**Your instructions**
Since only part of the records is wanted, repeat exactly the lines from the one containing "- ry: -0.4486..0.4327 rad" through the last line, both included.

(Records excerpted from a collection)
---+---
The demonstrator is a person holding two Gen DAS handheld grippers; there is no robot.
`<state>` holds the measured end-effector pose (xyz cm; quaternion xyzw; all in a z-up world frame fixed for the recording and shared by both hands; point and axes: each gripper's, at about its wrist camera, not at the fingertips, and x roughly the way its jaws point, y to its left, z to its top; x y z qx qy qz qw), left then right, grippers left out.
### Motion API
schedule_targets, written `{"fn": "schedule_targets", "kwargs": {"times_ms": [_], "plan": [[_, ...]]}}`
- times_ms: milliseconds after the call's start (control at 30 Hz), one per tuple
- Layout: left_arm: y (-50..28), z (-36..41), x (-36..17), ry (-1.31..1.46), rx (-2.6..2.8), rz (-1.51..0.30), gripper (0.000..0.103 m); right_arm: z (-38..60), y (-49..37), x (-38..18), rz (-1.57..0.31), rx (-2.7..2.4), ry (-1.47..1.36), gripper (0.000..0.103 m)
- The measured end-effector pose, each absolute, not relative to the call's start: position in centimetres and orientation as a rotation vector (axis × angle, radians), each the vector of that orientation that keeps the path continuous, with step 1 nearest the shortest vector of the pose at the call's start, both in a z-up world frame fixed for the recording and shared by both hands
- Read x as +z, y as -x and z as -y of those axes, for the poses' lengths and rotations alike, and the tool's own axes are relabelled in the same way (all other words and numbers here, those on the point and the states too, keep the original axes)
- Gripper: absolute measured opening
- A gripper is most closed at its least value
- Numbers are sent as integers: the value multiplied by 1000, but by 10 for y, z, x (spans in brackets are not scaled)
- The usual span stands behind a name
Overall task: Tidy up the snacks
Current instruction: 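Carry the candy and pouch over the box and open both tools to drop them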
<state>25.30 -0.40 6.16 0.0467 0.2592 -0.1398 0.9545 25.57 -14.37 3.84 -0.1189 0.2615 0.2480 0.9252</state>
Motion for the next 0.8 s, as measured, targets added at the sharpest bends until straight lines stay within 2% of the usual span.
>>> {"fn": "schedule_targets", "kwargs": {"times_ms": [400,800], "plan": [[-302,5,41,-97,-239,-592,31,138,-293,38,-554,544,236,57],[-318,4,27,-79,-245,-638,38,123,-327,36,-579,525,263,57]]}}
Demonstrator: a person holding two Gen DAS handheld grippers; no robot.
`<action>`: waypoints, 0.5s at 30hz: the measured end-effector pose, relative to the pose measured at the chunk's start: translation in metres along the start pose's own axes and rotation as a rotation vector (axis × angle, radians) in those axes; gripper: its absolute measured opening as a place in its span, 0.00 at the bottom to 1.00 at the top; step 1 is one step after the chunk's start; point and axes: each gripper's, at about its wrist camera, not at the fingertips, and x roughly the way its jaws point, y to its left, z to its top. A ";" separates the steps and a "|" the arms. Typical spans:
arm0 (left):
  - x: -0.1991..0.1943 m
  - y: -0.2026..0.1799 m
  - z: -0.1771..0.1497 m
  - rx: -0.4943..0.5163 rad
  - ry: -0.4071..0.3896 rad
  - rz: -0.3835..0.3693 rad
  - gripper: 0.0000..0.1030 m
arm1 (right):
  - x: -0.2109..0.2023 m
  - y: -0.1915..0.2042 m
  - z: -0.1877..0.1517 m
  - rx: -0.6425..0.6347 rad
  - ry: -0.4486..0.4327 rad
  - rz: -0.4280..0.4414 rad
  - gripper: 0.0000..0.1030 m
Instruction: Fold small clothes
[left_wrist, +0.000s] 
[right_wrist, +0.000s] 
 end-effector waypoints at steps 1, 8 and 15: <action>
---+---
**Output for this task**
  - ry: -0.4486..0.4327 rad
  - rz: -0.4280..0.4414 rad
  - gripper: 0.0000..0.1030 m
Instruction: Fold small clothes
[left_wrist, +0.000s] 
[right_wrist, +0.000s] 
 end-effector waypoints at steps 1, 8 and 15: <action>

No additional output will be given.